- **Dataset content**:
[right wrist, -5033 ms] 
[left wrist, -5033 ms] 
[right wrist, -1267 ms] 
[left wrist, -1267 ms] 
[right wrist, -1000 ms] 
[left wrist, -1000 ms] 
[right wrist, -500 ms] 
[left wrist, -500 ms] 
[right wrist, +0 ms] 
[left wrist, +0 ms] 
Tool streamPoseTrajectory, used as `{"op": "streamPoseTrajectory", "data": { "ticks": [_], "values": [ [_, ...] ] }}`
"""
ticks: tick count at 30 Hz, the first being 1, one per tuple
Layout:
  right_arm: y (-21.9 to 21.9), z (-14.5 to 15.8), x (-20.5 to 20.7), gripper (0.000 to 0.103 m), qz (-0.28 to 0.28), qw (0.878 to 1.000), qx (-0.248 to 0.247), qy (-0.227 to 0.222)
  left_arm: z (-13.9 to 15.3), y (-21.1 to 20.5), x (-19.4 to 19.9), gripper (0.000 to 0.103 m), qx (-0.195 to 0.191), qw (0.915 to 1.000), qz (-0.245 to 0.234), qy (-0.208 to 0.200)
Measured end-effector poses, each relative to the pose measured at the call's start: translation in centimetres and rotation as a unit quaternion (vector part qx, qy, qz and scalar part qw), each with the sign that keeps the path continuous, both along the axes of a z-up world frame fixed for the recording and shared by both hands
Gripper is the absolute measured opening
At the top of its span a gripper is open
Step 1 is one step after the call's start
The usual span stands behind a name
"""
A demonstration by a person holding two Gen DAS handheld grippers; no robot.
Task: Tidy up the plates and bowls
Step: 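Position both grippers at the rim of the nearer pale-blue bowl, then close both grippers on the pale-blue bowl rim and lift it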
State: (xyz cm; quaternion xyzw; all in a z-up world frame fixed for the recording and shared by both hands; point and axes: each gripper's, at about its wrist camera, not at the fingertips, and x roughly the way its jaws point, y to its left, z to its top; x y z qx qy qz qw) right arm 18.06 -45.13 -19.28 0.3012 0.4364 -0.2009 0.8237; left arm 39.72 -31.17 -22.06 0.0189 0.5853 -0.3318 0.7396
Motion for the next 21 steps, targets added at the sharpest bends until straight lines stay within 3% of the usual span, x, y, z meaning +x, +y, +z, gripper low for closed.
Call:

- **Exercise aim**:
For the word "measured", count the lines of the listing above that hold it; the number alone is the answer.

- **Output of the task**:
2